◆ **Data records**
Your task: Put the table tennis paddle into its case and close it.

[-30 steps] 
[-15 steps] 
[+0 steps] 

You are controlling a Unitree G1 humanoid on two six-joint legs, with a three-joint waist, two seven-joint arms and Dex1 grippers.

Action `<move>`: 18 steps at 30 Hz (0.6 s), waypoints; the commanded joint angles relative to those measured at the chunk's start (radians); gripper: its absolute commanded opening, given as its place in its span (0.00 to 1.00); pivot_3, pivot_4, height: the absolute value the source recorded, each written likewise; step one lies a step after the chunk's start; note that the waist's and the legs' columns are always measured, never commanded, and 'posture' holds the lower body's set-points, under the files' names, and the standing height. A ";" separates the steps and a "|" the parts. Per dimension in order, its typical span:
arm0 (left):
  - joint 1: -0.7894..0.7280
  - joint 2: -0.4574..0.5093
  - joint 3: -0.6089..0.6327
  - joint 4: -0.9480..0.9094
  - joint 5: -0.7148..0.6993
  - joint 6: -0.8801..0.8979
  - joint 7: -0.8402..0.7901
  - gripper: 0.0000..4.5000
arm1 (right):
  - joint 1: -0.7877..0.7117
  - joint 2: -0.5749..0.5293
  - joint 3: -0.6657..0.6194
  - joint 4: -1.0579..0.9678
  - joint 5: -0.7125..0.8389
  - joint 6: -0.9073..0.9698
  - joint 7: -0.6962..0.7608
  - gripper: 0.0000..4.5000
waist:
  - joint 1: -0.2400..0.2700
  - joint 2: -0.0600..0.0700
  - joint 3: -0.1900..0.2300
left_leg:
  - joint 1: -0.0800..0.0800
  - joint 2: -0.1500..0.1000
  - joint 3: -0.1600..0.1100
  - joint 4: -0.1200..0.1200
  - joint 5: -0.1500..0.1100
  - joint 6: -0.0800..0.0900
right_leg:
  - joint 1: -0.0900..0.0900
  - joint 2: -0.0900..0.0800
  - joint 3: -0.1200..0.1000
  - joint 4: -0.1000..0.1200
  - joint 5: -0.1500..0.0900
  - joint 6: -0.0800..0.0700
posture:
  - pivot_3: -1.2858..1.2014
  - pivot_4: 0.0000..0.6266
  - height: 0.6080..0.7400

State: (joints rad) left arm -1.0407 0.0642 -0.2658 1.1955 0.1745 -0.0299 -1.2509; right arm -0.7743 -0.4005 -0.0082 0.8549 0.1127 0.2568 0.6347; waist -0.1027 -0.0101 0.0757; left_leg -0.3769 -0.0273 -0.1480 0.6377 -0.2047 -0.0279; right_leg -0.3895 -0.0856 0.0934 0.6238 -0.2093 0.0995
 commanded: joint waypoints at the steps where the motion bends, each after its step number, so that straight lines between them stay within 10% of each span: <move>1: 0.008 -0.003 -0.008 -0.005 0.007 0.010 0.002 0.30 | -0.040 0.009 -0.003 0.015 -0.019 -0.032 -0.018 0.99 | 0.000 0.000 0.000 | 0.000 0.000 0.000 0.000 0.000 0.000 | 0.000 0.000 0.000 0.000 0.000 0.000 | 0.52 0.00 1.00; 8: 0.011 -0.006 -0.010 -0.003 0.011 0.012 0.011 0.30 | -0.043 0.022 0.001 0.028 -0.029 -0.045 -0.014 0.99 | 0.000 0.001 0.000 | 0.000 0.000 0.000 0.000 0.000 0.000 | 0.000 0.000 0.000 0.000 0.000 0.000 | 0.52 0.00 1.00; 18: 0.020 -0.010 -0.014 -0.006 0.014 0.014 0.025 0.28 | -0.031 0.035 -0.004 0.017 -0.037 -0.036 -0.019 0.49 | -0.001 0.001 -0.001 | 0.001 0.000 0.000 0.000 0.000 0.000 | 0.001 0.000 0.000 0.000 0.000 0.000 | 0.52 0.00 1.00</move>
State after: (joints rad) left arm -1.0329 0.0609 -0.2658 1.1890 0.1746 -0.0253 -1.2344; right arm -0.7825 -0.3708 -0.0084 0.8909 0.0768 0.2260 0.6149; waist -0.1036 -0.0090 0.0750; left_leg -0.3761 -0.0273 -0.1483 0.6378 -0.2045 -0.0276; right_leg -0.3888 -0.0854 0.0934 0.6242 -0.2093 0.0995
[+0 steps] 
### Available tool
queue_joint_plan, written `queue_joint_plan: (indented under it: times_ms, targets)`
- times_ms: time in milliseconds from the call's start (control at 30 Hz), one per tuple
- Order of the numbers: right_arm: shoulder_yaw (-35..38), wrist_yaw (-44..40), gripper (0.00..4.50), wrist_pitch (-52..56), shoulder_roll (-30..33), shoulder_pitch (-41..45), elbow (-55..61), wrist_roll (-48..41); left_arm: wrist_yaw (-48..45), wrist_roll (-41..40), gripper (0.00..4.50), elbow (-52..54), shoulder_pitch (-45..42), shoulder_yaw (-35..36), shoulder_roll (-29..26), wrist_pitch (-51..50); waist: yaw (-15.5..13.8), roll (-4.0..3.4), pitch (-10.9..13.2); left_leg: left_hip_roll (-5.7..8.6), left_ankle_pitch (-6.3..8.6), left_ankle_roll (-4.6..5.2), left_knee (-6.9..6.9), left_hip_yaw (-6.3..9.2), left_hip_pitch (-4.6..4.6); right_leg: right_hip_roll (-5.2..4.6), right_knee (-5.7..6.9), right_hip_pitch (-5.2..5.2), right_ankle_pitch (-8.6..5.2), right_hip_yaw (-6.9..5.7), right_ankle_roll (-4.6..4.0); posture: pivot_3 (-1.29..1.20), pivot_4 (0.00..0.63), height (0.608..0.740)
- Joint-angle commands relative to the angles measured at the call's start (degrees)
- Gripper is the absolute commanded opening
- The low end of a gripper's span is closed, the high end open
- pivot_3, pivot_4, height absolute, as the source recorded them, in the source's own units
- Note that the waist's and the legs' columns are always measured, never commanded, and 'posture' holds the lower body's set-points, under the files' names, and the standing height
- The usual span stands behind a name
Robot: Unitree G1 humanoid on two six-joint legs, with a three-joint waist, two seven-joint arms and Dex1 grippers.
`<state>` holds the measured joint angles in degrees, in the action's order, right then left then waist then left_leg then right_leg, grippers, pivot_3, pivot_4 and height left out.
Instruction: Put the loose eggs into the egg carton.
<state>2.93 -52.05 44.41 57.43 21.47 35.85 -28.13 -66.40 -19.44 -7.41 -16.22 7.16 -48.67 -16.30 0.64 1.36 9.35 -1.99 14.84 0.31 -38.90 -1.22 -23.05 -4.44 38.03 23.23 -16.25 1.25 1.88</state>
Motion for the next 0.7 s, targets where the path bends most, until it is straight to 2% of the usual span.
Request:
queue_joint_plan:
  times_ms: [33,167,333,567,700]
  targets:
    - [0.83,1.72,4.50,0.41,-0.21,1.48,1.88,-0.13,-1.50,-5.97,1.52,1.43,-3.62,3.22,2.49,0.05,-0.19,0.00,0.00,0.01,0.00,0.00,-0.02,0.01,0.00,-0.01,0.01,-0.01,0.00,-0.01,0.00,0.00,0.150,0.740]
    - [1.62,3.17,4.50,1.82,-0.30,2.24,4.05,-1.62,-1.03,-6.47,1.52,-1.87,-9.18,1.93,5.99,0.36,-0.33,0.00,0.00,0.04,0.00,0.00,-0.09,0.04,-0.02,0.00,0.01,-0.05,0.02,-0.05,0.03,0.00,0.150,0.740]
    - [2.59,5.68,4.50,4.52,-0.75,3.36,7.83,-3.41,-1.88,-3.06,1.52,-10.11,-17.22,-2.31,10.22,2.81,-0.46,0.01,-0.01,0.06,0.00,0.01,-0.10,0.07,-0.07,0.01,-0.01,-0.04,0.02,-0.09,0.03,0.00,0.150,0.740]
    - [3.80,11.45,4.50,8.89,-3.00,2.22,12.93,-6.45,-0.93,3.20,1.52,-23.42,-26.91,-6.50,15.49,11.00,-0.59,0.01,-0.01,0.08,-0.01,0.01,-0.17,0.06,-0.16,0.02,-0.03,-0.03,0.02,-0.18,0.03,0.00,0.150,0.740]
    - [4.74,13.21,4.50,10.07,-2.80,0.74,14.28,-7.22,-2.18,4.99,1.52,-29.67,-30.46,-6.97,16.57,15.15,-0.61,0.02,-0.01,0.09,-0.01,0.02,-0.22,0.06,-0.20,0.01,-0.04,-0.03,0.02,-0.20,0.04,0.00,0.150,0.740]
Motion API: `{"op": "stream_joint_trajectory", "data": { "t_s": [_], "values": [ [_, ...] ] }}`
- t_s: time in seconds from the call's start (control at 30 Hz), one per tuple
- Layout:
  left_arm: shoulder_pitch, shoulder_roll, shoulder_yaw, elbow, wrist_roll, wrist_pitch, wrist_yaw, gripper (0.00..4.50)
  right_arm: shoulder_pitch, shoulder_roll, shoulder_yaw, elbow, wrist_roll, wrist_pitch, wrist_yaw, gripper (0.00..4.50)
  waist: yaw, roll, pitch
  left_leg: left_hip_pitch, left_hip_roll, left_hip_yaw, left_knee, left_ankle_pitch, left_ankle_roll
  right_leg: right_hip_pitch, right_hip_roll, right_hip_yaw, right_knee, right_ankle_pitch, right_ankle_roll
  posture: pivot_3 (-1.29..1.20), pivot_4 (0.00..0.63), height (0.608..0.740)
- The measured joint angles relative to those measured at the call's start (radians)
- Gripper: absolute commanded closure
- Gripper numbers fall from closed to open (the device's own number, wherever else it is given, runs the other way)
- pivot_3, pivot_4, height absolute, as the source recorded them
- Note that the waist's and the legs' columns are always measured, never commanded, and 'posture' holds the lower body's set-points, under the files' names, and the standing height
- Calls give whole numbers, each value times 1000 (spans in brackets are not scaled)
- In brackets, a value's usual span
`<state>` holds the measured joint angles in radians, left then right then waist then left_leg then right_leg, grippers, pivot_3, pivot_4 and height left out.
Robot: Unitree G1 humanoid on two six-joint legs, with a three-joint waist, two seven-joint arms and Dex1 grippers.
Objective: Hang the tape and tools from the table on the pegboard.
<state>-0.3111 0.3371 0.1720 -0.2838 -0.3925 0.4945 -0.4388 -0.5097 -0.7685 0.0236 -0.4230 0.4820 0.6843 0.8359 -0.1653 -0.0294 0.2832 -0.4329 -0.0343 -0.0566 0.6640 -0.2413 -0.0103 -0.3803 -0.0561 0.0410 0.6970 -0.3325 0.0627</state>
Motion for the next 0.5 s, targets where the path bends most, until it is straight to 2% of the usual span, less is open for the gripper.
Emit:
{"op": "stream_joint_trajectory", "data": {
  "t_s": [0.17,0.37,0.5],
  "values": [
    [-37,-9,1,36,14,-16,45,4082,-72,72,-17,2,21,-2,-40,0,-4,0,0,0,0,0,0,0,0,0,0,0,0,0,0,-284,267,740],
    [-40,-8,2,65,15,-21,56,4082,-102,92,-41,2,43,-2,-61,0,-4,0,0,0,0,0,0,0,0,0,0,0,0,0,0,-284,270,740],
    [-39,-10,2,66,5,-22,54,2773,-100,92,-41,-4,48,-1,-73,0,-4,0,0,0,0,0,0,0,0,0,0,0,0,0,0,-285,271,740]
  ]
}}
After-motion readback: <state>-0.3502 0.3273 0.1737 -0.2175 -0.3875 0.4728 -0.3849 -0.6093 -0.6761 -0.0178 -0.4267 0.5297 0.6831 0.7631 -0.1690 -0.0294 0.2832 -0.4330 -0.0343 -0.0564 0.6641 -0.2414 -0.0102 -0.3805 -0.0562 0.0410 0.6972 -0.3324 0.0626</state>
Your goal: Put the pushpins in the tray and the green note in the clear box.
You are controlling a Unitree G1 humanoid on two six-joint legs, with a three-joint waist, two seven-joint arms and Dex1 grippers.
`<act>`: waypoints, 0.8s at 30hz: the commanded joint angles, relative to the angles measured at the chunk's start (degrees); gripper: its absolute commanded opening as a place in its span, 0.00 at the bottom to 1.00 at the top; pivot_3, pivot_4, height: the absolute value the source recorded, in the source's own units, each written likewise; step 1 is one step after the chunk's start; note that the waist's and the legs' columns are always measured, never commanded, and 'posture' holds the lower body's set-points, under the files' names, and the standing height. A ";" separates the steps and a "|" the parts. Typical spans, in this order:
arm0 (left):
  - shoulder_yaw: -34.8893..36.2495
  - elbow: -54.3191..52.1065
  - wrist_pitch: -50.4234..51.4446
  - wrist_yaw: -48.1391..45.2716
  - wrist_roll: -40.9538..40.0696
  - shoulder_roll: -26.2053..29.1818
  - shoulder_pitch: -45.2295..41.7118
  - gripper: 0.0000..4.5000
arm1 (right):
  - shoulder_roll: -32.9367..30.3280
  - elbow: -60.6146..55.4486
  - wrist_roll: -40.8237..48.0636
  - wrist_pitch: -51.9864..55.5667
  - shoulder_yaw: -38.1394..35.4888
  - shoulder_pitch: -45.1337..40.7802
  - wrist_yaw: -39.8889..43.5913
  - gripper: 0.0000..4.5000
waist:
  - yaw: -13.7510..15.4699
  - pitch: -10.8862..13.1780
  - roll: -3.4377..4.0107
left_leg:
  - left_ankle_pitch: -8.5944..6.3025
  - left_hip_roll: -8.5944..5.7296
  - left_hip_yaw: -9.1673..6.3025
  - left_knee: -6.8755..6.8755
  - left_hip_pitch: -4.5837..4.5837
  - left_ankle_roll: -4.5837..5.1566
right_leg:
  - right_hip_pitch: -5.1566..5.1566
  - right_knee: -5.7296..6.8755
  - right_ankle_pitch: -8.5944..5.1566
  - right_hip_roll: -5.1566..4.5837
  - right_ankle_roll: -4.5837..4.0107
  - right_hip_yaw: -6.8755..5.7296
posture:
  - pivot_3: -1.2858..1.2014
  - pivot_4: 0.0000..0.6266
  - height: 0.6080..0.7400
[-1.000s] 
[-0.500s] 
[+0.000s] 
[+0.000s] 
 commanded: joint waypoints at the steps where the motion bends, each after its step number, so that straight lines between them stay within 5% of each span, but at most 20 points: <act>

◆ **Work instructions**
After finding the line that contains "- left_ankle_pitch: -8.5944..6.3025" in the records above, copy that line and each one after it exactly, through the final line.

◆ **Answer for this exercise**
  - left_ankle_pitch: -8.5944..6.3025
  - left_hip_roll: -8.5944..5.7296
  - left_hip_yaw: -9.1673..6.3025
  - left_knee: -6.8755..6.8755
  - left_hip_pitch: -4.5837..4.5837
  - left_ankle_roll: -4.5837..5.1566
right_leg:
  - right_hip_pitch: -5.1566..5.1566
  - right_knee: -5.7296..6.8755
  - right_ankle_pitch: -8.5944..5.1566
  - right_hip_roll: -5.1566..4.5837
  - right_ankle_roll: -4.5837..4.0107
  - right_hip_yaw: -6.8755..5.7296
posture:
  - pivot_3: -1.2858..1.2014
  - pivot_4: 0.0000..0.6266
  - height: 0.6080..0.7400
[-1.000s] 
[-0.500s] 
[+0.000s] 
[+0.000s] 
 commanded: joint waypoints at the steps where the motion bends, each after its step number, so that straight lines between them stay within 5% of each span, but at most 20 points: <act>

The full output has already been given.